* _INSTRUCTIONS TO FOLLOW_:
Say, as a bare number, how many lines of the listing hold "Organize".

* _GIVEN INFORMATION_:
*** Begin section ***

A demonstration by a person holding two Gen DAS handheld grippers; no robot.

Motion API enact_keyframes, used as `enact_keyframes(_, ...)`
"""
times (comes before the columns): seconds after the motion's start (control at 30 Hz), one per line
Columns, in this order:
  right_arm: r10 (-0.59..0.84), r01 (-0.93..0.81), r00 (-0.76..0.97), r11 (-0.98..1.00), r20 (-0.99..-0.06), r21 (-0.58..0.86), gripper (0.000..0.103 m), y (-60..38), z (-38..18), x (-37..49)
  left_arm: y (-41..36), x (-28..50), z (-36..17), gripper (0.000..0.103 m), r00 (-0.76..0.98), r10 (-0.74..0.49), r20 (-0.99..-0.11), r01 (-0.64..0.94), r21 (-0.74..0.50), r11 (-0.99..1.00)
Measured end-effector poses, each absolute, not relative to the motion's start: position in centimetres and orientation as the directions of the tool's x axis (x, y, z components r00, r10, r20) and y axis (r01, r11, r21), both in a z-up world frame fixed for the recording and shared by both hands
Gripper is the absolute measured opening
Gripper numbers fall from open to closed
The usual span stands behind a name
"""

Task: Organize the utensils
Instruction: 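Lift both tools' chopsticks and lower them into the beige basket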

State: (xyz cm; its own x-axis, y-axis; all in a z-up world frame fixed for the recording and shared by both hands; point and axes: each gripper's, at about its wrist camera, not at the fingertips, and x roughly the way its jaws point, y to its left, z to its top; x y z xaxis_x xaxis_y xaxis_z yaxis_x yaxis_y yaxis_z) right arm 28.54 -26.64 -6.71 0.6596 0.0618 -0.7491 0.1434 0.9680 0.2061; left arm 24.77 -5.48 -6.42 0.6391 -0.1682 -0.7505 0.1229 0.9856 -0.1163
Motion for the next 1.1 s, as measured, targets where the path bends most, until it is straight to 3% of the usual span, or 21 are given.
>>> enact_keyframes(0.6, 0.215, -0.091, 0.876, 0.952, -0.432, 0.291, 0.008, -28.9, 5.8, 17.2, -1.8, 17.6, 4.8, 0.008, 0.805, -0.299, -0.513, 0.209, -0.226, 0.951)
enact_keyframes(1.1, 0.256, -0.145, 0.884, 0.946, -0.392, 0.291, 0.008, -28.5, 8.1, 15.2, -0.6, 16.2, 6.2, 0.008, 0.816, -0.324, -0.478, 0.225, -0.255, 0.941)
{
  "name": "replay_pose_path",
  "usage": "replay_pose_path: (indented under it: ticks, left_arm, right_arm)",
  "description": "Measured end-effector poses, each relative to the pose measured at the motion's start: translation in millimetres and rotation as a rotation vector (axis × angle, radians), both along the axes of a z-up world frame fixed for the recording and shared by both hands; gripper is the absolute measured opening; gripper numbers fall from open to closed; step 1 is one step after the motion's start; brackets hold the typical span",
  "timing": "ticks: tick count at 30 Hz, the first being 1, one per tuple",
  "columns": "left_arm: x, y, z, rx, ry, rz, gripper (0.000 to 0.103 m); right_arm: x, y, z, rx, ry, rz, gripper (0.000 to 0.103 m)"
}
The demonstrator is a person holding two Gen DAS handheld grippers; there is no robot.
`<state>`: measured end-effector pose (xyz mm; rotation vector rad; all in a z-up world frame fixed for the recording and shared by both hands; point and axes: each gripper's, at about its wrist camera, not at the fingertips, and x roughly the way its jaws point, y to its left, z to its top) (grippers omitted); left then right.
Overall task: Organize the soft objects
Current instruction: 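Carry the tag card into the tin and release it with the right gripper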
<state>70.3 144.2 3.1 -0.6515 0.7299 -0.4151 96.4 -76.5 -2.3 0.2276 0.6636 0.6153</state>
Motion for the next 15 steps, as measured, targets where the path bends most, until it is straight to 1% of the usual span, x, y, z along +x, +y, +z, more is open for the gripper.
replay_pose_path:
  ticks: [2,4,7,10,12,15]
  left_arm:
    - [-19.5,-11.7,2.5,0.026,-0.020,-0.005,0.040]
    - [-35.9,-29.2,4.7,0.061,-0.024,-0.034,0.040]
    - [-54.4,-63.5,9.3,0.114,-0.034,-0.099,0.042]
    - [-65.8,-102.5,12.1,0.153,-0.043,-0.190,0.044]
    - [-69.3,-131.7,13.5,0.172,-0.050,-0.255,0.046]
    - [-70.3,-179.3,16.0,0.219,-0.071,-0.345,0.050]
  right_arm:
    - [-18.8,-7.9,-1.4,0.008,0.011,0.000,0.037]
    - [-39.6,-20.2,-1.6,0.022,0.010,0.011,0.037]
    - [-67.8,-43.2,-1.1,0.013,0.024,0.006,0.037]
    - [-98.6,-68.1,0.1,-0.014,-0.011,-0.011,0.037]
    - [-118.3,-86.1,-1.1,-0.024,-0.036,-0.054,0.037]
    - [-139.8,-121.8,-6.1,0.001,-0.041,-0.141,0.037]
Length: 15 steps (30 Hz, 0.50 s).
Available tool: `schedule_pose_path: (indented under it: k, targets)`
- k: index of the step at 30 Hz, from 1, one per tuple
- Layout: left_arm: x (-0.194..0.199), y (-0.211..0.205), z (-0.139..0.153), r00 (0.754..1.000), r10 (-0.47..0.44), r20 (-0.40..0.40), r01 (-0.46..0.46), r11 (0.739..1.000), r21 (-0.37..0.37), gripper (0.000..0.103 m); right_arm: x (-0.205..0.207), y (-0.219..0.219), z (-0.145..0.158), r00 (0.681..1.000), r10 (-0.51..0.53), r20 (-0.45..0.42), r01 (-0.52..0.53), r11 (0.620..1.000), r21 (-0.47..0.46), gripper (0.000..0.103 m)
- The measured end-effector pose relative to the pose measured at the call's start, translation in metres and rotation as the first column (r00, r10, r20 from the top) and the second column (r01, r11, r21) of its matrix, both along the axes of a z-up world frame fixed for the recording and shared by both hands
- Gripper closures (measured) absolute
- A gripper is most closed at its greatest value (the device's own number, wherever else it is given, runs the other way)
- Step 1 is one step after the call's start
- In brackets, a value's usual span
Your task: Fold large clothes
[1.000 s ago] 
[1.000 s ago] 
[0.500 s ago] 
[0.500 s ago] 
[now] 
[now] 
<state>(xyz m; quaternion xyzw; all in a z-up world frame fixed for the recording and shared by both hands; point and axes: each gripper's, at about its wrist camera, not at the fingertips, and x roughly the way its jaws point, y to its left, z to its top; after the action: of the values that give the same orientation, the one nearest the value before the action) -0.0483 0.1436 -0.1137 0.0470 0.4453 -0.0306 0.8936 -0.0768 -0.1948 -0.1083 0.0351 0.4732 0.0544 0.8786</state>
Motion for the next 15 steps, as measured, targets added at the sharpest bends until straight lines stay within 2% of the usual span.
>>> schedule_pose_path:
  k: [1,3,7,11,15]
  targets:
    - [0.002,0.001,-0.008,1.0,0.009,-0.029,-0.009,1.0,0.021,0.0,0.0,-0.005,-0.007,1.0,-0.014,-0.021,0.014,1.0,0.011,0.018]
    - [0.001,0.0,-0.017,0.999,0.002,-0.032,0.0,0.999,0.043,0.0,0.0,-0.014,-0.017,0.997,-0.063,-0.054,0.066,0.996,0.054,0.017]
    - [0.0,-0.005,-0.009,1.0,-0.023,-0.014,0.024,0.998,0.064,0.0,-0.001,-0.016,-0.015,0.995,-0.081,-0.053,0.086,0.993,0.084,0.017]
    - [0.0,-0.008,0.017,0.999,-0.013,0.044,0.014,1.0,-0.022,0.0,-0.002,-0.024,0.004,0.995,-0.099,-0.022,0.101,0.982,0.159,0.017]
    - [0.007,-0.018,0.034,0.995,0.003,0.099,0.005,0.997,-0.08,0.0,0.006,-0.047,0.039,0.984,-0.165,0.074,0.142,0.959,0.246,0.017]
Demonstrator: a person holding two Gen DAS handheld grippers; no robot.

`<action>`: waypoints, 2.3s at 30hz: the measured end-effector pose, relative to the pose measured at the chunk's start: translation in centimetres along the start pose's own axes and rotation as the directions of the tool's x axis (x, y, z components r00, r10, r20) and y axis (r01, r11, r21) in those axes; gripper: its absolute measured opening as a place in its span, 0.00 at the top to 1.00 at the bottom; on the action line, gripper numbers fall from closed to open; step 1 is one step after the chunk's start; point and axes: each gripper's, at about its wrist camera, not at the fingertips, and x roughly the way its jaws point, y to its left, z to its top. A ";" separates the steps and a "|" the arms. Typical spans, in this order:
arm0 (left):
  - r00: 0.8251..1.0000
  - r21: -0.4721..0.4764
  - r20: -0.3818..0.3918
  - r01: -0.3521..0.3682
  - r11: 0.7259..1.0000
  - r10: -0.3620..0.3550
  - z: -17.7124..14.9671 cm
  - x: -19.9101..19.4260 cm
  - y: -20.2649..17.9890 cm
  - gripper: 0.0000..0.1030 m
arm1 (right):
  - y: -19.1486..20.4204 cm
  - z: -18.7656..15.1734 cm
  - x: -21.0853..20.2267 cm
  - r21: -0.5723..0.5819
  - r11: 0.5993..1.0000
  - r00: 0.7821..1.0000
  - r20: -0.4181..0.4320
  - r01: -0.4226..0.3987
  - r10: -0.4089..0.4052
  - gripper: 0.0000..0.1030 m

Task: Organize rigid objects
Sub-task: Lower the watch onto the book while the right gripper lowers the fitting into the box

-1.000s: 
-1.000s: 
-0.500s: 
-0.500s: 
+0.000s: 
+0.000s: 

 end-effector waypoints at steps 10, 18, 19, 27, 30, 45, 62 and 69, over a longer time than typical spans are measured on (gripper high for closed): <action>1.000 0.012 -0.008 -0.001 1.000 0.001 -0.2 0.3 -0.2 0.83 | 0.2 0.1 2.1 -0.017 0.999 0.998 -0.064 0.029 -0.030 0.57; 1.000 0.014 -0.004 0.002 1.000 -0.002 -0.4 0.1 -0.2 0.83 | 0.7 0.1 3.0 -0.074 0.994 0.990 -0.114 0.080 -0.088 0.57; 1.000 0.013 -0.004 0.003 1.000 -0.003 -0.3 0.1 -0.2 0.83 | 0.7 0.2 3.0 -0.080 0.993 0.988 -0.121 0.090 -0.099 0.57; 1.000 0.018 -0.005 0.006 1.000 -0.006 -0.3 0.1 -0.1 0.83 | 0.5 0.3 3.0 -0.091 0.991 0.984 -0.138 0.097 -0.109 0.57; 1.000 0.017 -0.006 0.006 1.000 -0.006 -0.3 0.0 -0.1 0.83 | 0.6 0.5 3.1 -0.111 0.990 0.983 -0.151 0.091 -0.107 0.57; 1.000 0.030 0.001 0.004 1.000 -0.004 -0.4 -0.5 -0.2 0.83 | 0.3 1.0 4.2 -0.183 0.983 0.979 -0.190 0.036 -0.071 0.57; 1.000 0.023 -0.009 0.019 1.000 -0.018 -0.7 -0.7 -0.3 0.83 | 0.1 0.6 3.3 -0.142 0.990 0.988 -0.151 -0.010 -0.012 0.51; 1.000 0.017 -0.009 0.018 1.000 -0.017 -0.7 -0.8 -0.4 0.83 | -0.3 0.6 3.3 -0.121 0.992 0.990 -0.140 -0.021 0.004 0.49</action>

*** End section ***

* _OUTPUT OF THE EXERCISE_:
3